BetMakers accelerates financial transformation strategy in drive toward profitability
Wagering specialist BetMakers Technology Group (ASX: BET) has accelerated its transformation strategy in a bid to move closer to profitability.
The company has focused on lowering its cost base, exiting unprofitable contracts, restructuring operations and rebuilding its core technology platform to produce annual improvements in operating expenses and adjusted EBITDA.
Key initiatives have included $5.1 million in staff cost reductions and the centralisation of corporate functions to generate operational efficiencies and improve operating leverage.
Next Gen platform
BetMakers has upgraded Australian customers to the advanced Next Gen platform to enhance the user experience and lower cloud and infrastructure costs incurred in delivering the white-label product.

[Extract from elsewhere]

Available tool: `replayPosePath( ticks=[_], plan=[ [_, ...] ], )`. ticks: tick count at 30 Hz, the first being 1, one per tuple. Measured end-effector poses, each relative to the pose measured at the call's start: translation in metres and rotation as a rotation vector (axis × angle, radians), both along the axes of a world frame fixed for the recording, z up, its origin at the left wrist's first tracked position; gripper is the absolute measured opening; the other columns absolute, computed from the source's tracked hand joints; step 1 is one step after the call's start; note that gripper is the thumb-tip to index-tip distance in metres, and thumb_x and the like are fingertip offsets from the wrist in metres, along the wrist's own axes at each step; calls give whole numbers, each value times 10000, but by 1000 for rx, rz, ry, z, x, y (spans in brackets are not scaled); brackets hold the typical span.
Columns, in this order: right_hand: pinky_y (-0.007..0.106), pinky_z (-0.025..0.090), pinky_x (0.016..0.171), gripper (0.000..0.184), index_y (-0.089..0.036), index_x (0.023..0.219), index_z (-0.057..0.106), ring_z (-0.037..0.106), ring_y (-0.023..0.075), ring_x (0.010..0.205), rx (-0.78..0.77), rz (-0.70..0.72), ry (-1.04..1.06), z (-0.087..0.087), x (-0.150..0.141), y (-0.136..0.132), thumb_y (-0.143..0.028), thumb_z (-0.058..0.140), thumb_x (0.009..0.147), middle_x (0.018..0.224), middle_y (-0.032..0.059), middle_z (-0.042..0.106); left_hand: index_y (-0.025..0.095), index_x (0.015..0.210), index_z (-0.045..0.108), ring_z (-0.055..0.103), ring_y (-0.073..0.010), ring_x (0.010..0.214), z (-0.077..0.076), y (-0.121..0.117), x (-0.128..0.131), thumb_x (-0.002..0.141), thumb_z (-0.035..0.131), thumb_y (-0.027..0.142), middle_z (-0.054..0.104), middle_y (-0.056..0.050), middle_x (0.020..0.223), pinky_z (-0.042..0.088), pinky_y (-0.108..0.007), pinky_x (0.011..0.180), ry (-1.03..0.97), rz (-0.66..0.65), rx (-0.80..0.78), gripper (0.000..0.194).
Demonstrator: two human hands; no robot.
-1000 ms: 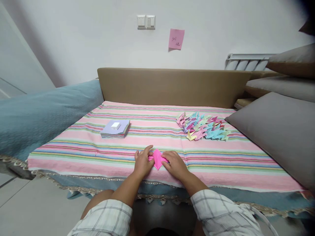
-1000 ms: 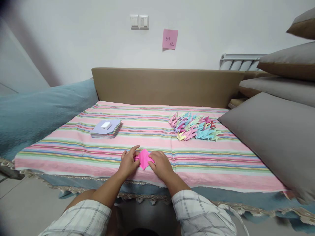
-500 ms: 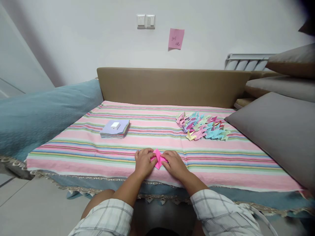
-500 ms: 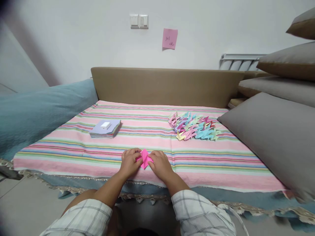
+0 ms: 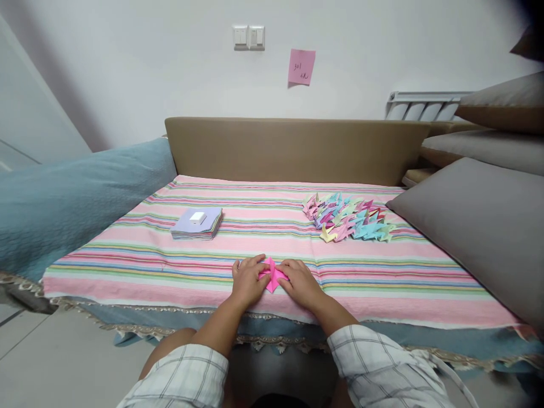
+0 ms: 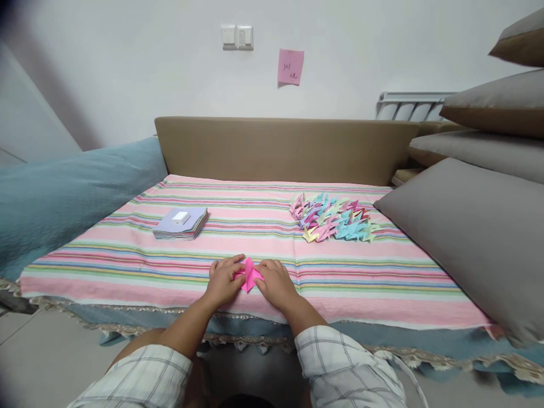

Next Gen is a revamp of BetMakers’ core platform that offers a suite of new services and features including updated form and content from Racelab Global Assets, an international supplier of racing wagering products acquired by BetMakers in April.
“The upgrade of our Australian platform customers to Next Gen is progressing well, […] management is pleased with the performance of the new platform as well as the feedback it has received from clients and users,” the company said.
“We expect to launch four new Australian platform brands onto Next Gen by the end of the first half of 2025.”
Expense outlook
Operating expenses for the 2025 financial year are expected to fall below the $60m target.
The company anticipates revenue for the second half of 2025 to be higher than the first half.
With benefits from lower cloud costs and the ongoing reduction in staff and operating expenses, BetMakers is aiming to achieve positive cash flow for the six months ending in June.
Debt facility
BetMakers has secured a US$3m debt facility with Tekkorp Holdings to support its transformation strategy, provide additional financial flexibility and further bolster funding capacity for future strategic initiatives.
The loan will be for a 24-month period and drawn down in two tranches, with BetMakers required to make a single bullet repayment at maturity.
Tekkorp is controlled by BetMakers executive chair Matthew Davey.
“I am excited to see the impact our transformation strategy is already having on the business and, importantly, that management has been able to accelerate this strategy,” Mr Davey said.
“BetMakers is on a financial transformation journey, which is designed to deliver long term value for shareholders [and] we are making strong early progress in this endeavour.”